How reliable is the adler32 checksum? - md5

I wonder how reliable the adler32 checksum is, compared to e.g. md5 checksums? It was told on wikipedia that adler32 is "much less reliable" than md5, so I wonder how much, and in which way?
More specifically, I'm wondering if it is reliable enough as a consistency check for long-time archiving of (tar) files of size 20GB+?

For details on the error-checking capabilities of the Adler-32 checksum, see for example Revisiting Fletcher and Adler Checksums. Maxino, 2006.
This paper contains an analysis on the Hamming distance provided by these two checksums, and provides an indication of the residual error rate for data words up to about 2^11 bits. Which, obviously is much less than your requirement of 2^38 bits...

Adler32 has an entirely different purpose than MD5. Adler32 is a checksum. MD5 is a secure message digest. Adler32 is for quick hashes, has a small bit space, and simple algorithm. Its collision rate is low, but not low enough to be secure. MD5, SHA, and other cryptographic/secure hashes (or message digests) have much larger bitspaces and more complex algorithms, thus have far fewer collisions. Compare SHA2-256, for example; 256 bits compared to Adler32's measly 32 bits.
Adler does have its purpose, in hash tables for instance, or rapid data integrity checks. Still, it is not designed with the same purpose as MD5 or other secure digests.
BTW, if a simple but somewhat reliable checksum is what you need, then it seems Fletcher out-performs Adler. I'd speculate they both out-perform CRC, though perhaps not a simple addition based checksum (though it is very prone to collisions). If you want BOTH performance AND security, then use BOTH algorithms. Have the checksum algorithm used as a quick calculation and lookup, then use the larger digest for a more thorough confirmation if found.
To answer your question on ensuring the validity of archives, I would say that it would probably suffice just fine. Best choice? Questionable. Possibility of error? Very low.
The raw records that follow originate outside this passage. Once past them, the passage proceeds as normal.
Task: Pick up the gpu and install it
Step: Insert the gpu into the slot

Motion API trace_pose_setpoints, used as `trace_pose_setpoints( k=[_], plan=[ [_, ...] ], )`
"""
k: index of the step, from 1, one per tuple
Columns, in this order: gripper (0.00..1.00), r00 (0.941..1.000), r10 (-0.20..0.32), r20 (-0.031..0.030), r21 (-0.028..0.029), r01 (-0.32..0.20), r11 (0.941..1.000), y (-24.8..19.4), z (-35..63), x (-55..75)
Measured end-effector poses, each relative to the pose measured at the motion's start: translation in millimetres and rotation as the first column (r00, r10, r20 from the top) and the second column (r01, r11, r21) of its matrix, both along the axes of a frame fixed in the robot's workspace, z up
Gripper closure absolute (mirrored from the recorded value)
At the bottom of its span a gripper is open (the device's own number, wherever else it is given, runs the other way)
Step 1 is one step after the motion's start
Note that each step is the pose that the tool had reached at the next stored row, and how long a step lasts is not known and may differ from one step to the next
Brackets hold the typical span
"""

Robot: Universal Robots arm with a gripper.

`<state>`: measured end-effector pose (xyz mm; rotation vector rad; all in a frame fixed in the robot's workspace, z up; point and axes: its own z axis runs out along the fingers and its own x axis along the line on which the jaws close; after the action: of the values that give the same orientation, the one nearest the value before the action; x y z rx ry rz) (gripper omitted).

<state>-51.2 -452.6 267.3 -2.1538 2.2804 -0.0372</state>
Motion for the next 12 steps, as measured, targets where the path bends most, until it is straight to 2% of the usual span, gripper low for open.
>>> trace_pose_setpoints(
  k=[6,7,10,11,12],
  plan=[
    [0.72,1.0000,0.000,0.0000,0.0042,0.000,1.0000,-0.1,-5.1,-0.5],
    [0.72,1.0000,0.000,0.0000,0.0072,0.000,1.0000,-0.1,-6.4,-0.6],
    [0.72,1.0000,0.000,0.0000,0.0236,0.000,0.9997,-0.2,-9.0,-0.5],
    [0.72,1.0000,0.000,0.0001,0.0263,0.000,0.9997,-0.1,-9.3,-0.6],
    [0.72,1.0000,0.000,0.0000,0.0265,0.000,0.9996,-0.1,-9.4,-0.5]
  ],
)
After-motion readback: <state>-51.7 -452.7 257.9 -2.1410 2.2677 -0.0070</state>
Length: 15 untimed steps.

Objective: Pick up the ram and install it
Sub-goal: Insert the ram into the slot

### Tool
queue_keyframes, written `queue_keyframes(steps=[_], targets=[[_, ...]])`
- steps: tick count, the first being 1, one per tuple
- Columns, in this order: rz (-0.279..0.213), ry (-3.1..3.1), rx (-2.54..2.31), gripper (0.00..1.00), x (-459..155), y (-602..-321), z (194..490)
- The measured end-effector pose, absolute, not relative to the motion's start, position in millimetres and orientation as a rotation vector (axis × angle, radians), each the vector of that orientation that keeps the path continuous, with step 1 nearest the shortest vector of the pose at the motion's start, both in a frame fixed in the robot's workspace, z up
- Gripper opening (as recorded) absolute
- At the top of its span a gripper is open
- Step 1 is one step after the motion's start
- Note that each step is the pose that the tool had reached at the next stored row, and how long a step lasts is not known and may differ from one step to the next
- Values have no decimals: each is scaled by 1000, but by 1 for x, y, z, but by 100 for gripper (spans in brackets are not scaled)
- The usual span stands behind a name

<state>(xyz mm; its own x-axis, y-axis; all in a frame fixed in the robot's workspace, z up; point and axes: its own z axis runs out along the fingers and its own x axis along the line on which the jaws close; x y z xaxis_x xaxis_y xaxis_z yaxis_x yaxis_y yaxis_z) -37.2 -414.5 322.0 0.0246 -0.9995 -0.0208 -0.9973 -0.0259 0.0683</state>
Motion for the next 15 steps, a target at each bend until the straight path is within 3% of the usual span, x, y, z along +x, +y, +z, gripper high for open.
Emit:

This is an ancient algorithm; one which, as the Wikipedia page says, "trades accuracy for speed". In short, no, you shouldn't rely on it.
The point is that with multiple corruptions, this checksum might still pass as "okay". Due to the avalanche effect, this is significantly less likely to occur in modern algorithms (even the old MD5).
For today's machines, speed is not so much of a concern, therefore I'd suggest using a modern algorithm (whichever is current), even for files in the TB range. The insignificant time savings you'd get with an old checksum system are IMHO not enough to balance the significantly increased risk of undetected data corruption - and honestly, 20GB of files is not that much data these days that you'd need to use weak (and I daresay broken) algorithms.

It is less reliable than say MD5 or CRC (about the same as CRC actually). Advantage is speed, disadvantage is more showing for short data (few hundred bytes) - the meaning is that the distribution of hash values does not cover very well the available 32bit output. For big files it is a good choice.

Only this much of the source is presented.